Posted on Dec 20, 2024 5 mins

String Recursion Simulation

Table of Contents

Problem Statement

Link - Problem 1545

Question

Given two positive integers n and k, the binary string S_n is formed as follows:

S₁ = "0"
S_i = S_{i - 1} + "1" + reverse(invert(S_{i - 1})) for i > 1

Where + denotes the concatenation operation, reverse(x) returns the reversed string x, and invert(x) inverts all the bits in x (0 changes to 1 and 1 changes to 0).

For example, the first four strings in the above sequence are:

S₁= "0"
S₂= "011"
S₃= "0111001"
S₄ = "011100110110001"

Return the k^th bit in S_n. It is guaranteed that k is valid for the given n.

Example 1:

Input: n = 3, k = 1
Output: "0"
Explanation: S₃ is "0111001".
The 1^st bit is "0".

Example 2:

Input: n = 4, k = 11
Output: "1"
Explanation: S₄ is "011100110110001".
The 11^th bit is "1".

Constraints:

1 <= n <= 20
1 <= k <= 2ⁿ - 1

Solution

class Solution {
public:
    char findKthBit(int n, int k) {
        int invertCount = 0;
        int len = (1 << n) - 1;

        while (k > 1) {
            if (k == len / 2 + 1) {
                return invertCount % 2 == 0 ? '1' : '0';
            }

            if (k > len / 2) {
                k = len + 1 - k;
                invertCount++;
            }

            len /= 2;
        }
        return invertCount % 2 == 0 ? '0' : '1';
    }
};

Complexity Analysis

| Algorithm              | Time Complexity | Space Complexity |
| ---------------------- | --------------- | ---------------- |
| Recursive Construction | O(log n)        | O(1)             |

Explanation

Intial Thoughts

To approach this problem, we should first understand the pattern in the sequence of binary strings.

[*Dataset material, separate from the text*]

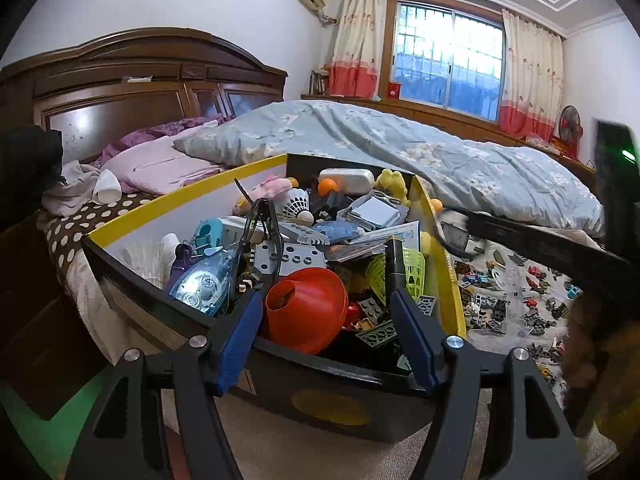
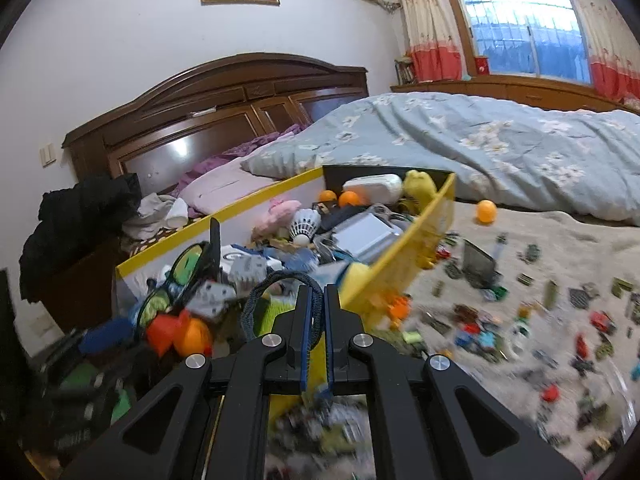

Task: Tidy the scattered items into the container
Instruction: 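Lower the cable loop into the yellow box and open the right tool, then close the right tool on the clear ribbed reflector strip while the left withdraws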

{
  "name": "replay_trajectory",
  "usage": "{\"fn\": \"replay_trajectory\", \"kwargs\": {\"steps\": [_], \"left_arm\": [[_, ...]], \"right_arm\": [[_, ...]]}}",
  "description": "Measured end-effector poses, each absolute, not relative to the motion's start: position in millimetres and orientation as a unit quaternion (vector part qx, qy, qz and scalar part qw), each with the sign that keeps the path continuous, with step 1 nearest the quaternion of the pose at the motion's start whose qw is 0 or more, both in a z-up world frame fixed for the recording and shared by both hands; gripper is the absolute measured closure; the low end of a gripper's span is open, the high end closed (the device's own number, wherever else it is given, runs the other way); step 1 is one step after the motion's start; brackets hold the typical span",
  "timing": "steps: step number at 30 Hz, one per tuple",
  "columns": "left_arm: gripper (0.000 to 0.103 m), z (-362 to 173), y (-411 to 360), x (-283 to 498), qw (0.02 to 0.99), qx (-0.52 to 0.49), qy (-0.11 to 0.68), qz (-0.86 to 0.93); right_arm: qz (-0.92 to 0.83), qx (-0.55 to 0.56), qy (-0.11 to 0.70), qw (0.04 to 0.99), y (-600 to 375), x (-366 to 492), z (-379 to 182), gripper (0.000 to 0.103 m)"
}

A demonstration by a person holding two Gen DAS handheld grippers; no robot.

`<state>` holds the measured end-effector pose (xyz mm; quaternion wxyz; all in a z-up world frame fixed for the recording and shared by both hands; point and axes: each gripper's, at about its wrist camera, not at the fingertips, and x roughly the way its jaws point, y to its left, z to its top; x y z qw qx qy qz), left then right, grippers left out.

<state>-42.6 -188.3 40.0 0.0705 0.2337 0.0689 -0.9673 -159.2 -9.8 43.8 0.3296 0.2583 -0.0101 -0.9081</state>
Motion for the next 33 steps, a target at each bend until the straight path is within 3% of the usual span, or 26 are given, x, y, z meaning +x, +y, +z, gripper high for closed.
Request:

We notice that each string is formed by concatenating the previous string, a ‘1’, and the reverse of the invert of the previous string. We can use this pattern to find the kth bit in the nth string. Initial steps include identifying the length of the string, locating the position of the kth bit, and determining whether the bit is ‘0’ or ‘1’. We need to consider the effect of inverting and reversing on the bits and how it impacts the kth bit. We also need to consider using a while loop to repeatedly divide the length of the string and adjust the position of the kth bit until we can determine its value.

Intuitive Analysis

Intuitively, we can analyze the problem by understanding the properties of the sequence of binary strings. We recognize that the sequence is formed by iterative concatenation and transformation of the previous string. The key insight is to notice that when k is at the midpoint of the current string length, we can determine the bit based on the inversion count. If k is in the second half of the string, we can reflect it to the first half and increment the inversion count. By repeatedly applying this process, we can narrow down the search space and eventually find the kth bit. This approach allows us to avoid constructing the entire string and instead focus on the properties of the sequence to find the desired bit.

1. Intuition

The problem involves generating a binary string Sn based on a recursive formula, and we need to find the kth bit in this string.
To approach this problem, we can analyze the pattern of the binary string and how it changes with each iteration.
The key insight is to recognize that the string can be divided into two parts: the first half and the second half, which is the reverse of the first half with all bits inverted.
We can use this insight to determine the kth bit without having to generate the entire string.
By keeping track of the length of the string and the number of inversions, we can efficiently find the kth bit.
The solution involves using a while loop to iteratively divide the string in half and adjust the kth bit index accordingly.
The use of the invertCount variable allows us to keep track of the number of inversions and determine the final bit value.

2. Implementation

The findKthBit function takes two parameters, n and k, which represent the iteration number and the bit index, respectively.
The invertCount variable is used to keep track of the number of inversions, and the len variable represents the length of the string.
The while loop continues until k is 1, at which point we can determine the kth bit based on the invertCount and len values.
Inside the loop, we check if k is equal to len / 2 + 1, in which case we return the bit value based on the invertCount.
If k is greater than len / 2, we update k to len + 1 - k and increment the invertCount.
We then divide len by 2 and repeat the process until k is 1.
The final bit value is determined by the invertCount and returned as a character.

Complexity Analysis

Time Complexity:

The time complexity is analyzed by the number of while loop iterations. Each iteration reduces the value of len by half, effectively reducing the problem size by half.
The dominant operation in this algorithm is the while loop condition check and the subsequent update of k and invertCount. This operation is performed log(n) times, where n is the input size.
Justification of the Big O classification as O(log n) comes from the mathematical reasoning that the number of iterations of the while loop is proportional to the logarithm of the input size n, since len is reduced by half in each iteration.

Space Complexity:

The space complexity analysis focuses on the memory usage of the algorithm. The algorithm uses a constant amount of space to store the variables invertCount, len, and k.
The data structure used in the algorithm is minimal, with only a few primitive type variables. There are no data structures that scale with the input size, such as arrays or linked lists.
Justification of the space complexity as O(1) comes from the fact that the memory usage does not grow with the input size, and only a constant amount of space is used throughout the execution of the algorithm.

Footnote

This question is rated as Medium difficulty.

Hints

Since n is small, we can simply simulate the process of constructing S1 to Sn.